The time stamp analyzing module is used for acquiring video decoding time stamps and audio decoding time stamps of data frames in an audio-video data packet according to the video-audio calling and outputting parameters, and concretely comprises the steps of decoding the video data packet according to the second thread, acquiring a preview path preview_os and an output path target_os of the video stream, acquiring video frame data of the preview path preview_os according to the preview path preview_os and the output path target_os of the video stream, storing the video frame data of the preview path preview_os in a preview video frame list, storing video frame data of the output path target_os in an output video frame list, storing video frame data of the output path preview_os in the preview video frame list, storing video frame data of the output path preview_os in the output video frame list, storing video frame data of the output path target_os in the output video frame list, and video decoding time stamp information, acquiring a current three-line video decoding time stamp of the video frame decoding of the video data packet, reconstructing the audio frame data according to the first audio frame data of the audio frame decoding time stamp, reconstructing the audio frame data of the audio data packet, and reconstructing the audio frame data according to the audio frame decoding time stamp information, and obtaining the audio frame data of the audio frame decoding time stamp information of the audio frame data of the audio data packet;

The synchronous control module is used for acquiring the sending speed of the video data in the audio-video data packet according to the video decoding time stamp and the audio decoding time stamp of the data frame and controlling the sending speed of the audio data; according to the sending speed of the video data in the audio-video data packet, controlling the sending speed of the audio data, and obtaining that the sending frame rate of the audio data packet and the sending frame rate of the video data packet in the audio-video data are different, and realizing the synchronization of the sending frame rates of the audio and the video in a locking mode; or, the video and audio data packets have different calling frame rates, and the same output frame rate is realized by a frame loss or frame supplementing mode; or when the calling frame rate and the output frame rate of the video and audio data packet are different, the video and audio data packet is correctly output in a time base conversion mode.

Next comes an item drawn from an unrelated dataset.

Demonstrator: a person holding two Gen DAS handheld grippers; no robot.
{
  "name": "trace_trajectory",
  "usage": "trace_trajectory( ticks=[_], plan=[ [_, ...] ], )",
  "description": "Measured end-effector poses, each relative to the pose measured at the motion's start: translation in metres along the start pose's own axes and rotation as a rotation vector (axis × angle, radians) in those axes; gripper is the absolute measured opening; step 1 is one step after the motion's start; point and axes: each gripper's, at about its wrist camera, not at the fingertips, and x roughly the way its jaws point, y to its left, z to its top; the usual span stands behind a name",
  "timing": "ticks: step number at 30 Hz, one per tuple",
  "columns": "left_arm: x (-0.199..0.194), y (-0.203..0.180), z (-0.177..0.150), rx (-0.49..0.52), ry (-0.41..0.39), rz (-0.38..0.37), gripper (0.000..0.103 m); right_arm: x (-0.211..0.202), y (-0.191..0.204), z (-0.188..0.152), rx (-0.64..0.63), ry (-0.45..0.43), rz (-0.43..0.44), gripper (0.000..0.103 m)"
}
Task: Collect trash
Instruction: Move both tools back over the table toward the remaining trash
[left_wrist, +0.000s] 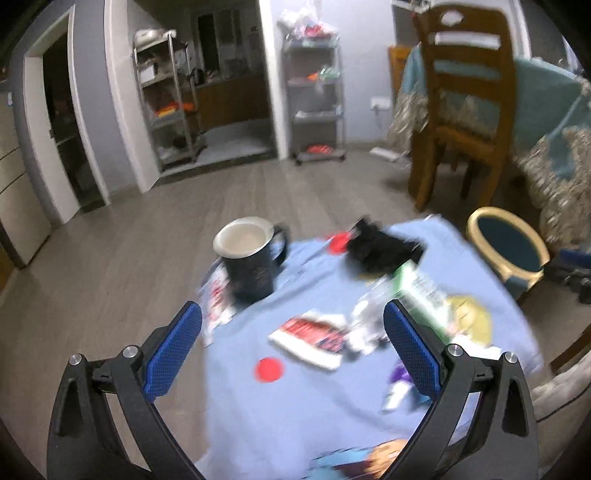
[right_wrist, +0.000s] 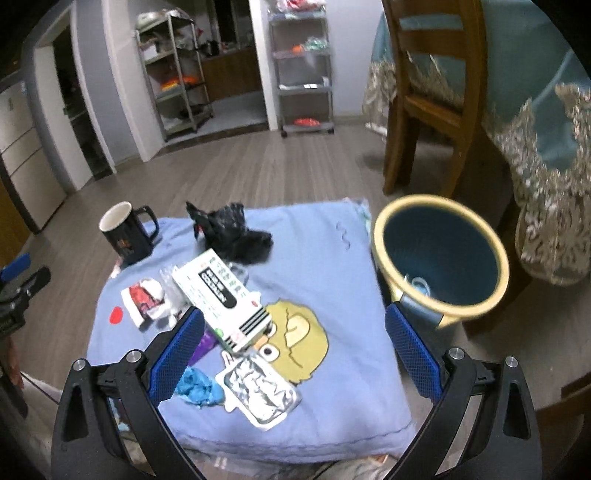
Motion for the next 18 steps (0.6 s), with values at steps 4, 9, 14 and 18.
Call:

8. An electronic device, comprising:

one or more processors; and

a memory;

one or more programs, wherein the one or more programs are stored in the memory and configured to be executed by the one or more processors, the one or more programs comprising instructions for performing any of the methods of claims 1-6.

9. A computer readable storage medium storing one or more programs, the one or more programs comprising instructions, which when executed by a computing device, cause the computing device to perform any of the methods of claims 1-6.